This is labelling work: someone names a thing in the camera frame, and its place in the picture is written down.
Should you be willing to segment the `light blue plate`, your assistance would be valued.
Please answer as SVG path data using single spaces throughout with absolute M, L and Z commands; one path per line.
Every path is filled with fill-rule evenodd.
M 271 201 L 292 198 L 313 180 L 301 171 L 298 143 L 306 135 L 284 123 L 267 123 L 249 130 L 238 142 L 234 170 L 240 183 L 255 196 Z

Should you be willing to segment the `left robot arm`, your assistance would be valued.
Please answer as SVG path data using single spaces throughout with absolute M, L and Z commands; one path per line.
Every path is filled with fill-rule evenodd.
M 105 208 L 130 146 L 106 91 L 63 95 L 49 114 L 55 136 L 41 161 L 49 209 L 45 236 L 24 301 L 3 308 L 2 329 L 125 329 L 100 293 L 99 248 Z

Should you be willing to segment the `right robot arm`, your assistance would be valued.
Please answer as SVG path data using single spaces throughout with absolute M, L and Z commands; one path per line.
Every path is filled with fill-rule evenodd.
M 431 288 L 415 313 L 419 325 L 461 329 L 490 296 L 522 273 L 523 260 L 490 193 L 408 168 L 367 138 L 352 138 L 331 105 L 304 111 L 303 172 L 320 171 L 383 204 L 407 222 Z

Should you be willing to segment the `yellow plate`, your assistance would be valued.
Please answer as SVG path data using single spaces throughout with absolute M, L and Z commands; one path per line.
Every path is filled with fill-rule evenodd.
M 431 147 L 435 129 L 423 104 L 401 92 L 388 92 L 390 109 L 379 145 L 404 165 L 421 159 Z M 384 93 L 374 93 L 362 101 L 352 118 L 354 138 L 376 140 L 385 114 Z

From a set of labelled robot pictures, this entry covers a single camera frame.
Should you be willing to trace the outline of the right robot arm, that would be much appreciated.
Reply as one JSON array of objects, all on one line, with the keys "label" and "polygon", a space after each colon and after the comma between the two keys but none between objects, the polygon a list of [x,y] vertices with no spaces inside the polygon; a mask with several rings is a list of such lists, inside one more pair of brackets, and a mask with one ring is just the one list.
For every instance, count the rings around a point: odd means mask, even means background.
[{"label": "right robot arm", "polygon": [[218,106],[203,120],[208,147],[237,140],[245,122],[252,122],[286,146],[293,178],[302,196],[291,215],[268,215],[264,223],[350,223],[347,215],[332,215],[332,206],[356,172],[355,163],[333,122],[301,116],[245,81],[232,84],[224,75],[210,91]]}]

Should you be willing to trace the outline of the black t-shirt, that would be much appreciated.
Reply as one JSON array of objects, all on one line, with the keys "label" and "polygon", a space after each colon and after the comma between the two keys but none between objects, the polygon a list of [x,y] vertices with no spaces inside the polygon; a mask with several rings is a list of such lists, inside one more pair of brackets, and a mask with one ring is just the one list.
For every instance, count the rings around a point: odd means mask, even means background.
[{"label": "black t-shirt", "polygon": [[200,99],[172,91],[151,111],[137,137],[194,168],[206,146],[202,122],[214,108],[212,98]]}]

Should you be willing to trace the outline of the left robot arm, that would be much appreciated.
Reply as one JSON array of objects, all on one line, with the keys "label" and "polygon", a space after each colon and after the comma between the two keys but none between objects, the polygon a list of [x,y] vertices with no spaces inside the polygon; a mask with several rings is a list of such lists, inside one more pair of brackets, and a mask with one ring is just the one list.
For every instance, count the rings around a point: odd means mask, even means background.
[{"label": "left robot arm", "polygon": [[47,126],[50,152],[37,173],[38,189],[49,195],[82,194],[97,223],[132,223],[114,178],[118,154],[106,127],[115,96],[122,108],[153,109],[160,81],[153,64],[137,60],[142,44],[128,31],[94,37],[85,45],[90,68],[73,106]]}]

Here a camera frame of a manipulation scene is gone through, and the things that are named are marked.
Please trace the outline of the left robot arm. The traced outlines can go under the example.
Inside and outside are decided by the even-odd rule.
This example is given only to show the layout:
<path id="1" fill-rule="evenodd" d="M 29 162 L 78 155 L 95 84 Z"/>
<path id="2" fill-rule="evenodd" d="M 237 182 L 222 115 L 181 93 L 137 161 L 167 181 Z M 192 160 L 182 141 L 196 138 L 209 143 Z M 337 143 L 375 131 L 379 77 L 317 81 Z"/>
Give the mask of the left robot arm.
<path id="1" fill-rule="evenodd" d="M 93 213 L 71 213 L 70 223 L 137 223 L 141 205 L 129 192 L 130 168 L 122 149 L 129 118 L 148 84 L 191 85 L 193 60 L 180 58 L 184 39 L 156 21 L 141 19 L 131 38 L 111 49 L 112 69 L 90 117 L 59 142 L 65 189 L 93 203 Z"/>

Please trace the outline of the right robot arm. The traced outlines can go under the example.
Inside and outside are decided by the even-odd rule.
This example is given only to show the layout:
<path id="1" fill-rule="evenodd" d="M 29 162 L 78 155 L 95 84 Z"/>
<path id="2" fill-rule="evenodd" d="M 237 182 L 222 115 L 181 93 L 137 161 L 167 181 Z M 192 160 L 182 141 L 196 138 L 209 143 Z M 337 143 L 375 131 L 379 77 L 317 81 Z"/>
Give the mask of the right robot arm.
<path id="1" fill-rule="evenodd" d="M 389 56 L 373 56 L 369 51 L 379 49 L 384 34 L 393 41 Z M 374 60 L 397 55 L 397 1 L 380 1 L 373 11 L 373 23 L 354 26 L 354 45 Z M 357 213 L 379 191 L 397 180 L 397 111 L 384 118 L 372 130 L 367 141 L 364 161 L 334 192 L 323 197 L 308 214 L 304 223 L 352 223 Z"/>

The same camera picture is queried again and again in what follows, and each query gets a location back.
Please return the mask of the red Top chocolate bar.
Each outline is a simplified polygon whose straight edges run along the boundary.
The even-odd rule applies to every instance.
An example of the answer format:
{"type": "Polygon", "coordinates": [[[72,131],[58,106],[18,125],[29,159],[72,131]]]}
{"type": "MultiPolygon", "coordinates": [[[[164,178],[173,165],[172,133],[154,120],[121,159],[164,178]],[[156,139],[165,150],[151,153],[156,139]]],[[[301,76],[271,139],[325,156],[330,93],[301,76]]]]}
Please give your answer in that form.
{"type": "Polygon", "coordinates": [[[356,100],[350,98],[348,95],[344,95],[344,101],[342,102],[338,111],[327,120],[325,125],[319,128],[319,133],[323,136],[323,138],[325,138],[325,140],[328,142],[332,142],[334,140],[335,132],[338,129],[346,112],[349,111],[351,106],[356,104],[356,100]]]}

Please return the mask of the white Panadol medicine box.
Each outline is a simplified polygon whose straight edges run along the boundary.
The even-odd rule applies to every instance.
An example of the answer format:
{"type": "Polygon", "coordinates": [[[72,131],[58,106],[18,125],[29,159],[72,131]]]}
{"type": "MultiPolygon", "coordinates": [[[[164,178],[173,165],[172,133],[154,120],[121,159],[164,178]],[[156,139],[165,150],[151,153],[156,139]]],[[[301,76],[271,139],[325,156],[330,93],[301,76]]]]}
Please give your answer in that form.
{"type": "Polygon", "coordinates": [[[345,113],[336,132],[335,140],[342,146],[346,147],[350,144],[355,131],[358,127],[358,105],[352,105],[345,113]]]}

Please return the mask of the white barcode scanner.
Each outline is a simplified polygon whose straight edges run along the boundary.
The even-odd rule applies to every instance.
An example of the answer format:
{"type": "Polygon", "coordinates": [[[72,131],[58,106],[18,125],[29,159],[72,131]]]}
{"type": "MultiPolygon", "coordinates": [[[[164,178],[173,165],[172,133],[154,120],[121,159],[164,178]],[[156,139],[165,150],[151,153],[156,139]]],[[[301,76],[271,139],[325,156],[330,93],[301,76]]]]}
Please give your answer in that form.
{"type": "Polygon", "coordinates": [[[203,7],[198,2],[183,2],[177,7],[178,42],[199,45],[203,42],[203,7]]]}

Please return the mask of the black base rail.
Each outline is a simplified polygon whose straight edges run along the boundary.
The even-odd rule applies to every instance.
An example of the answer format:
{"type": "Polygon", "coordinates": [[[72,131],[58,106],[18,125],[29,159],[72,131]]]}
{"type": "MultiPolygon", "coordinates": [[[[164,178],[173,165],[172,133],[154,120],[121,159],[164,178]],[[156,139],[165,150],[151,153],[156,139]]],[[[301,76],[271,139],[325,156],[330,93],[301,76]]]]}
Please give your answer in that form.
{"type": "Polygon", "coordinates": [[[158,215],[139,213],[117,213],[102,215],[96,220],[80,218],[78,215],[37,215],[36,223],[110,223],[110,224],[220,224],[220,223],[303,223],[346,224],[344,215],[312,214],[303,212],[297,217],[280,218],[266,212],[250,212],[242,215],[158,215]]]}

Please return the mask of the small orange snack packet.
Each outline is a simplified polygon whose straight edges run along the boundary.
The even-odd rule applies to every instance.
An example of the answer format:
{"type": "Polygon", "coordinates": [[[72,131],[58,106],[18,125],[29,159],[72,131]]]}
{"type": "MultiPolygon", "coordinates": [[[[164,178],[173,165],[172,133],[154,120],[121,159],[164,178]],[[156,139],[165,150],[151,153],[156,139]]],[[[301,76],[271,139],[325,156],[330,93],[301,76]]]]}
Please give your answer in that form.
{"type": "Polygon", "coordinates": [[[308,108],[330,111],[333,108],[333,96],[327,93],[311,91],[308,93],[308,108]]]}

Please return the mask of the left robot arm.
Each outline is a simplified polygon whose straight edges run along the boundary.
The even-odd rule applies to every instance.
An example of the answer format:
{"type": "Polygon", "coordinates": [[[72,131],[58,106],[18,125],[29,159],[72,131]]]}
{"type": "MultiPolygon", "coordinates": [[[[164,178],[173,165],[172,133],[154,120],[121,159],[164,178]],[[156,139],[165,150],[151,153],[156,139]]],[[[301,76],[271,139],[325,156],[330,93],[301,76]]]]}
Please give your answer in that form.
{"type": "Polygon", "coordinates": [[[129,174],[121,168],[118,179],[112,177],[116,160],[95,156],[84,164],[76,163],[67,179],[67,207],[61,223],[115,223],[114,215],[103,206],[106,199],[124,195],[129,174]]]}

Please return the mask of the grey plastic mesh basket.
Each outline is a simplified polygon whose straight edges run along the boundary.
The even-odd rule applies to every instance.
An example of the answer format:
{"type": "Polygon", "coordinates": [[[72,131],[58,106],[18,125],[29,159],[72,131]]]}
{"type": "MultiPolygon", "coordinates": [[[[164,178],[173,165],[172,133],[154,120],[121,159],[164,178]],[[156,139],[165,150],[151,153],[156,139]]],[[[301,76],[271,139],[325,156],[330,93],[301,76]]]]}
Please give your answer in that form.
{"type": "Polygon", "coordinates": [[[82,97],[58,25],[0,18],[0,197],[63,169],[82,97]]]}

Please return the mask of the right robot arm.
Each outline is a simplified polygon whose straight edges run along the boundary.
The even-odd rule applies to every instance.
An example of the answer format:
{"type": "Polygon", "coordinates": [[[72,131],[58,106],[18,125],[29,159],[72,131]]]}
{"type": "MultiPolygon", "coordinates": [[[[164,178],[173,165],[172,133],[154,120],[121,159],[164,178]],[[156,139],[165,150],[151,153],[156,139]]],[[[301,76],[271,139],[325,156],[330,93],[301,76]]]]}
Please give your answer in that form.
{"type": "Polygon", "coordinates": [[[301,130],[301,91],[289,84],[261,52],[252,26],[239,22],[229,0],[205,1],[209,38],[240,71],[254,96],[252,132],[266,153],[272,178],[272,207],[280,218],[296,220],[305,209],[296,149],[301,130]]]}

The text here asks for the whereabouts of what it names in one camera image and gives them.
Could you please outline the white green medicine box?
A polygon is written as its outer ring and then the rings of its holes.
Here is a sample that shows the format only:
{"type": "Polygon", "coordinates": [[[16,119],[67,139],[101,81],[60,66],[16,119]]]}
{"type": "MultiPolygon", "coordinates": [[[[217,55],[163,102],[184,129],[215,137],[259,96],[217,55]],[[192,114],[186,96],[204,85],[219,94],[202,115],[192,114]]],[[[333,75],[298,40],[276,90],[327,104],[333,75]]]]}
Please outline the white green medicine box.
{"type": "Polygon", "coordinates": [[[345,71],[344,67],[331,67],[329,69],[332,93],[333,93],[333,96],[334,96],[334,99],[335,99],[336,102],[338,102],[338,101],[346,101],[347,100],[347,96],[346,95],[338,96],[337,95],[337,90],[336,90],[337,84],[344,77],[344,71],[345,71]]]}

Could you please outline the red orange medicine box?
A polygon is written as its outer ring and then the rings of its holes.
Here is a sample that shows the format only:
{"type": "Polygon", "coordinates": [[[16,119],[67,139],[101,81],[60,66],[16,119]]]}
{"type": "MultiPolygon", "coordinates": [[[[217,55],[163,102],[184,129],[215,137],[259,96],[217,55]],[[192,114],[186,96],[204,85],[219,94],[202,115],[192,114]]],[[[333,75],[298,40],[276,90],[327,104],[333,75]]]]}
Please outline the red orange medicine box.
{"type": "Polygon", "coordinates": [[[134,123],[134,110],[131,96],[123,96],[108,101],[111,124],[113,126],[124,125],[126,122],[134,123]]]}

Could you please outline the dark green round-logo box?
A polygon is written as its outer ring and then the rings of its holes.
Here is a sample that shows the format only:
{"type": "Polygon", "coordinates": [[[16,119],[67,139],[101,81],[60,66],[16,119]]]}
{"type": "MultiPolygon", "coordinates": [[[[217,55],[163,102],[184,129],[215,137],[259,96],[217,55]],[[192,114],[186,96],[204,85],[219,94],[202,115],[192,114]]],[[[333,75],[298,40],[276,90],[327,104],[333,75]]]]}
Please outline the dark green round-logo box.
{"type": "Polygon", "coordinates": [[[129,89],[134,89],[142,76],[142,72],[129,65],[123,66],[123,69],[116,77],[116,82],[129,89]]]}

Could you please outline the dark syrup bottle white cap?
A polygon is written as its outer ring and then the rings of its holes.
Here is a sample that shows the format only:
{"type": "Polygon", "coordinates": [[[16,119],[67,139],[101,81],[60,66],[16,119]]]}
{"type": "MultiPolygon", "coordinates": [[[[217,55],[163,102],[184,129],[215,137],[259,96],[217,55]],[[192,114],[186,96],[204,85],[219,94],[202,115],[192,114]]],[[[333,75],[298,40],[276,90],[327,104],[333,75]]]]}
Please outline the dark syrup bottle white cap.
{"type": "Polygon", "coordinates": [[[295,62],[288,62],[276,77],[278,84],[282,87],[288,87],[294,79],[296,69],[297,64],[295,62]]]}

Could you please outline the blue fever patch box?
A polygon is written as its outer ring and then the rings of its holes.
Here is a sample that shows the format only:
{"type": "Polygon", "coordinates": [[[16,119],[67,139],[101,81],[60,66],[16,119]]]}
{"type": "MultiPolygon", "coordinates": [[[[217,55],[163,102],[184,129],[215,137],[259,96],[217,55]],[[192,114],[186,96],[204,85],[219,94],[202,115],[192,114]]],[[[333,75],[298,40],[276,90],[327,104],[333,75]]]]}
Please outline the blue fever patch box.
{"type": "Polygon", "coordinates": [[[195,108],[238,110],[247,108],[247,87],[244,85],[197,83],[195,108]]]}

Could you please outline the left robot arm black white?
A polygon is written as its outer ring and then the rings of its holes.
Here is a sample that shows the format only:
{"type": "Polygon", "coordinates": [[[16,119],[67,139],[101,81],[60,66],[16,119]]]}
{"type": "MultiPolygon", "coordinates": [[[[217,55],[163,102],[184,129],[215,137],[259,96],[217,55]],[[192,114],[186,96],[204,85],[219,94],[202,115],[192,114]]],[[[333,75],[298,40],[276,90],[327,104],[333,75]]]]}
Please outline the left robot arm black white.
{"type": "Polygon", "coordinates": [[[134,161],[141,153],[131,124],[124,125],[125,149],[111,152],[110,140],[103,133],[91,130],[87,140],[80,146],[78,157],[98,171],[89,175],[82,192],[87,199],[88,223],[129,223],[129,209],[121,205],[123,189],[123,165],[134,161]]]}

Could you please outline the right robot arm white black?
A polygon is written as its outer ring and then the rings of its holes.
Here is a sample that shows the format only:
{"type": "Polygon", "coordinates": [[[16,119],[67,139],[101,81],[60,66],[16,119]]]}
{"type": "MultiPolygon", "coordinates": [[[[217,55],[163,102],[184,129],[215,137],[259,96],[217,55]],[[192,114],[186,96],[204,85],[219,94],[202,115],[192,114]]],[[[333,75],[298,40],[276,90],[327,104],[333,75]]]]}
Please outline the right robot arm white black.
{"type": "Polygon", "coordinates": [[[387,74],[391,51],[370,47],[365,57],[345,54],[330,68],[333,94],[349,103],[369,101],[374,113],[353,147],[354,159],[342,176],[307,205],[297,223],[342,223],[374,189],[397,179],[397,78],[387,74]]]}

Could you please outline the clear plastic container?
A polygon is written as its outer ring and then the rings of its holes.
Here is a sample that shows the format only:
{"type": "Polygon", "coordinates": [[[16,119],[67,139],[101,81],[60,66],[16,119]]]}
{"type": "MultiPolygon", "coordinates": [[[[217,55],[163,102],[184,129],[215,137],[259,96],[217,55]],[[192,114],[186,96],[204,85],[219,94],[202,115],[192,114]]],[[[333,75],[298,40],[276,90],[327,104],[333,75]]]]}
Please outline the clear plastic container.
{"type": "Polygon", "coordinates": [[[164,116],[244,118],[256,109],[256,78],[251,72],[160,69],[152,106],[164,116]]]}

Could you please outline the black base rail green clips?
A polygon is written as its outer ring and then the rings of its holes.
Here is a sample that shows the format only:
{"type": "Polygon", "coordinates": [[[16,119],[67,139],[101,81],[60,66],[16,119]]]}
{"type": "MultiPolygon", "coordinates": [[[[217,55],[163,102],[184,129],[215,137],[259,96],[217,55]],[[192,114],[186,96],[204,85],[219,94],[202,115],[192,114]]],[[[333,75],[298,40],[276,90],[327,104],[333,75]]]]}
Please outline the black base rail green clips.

+ + + +

> Instructions to follow
Using the material above, report each line where "appreciated" occurs.

> Reply
Should you be willing to trace the outline of the right robot arm, that would be much appreciated.
Should you be willing to trace the outline of the black t-shirt, that would be much appreciated.
Should you be willing to trace the outline of the left robot arm, that would be much appreciated.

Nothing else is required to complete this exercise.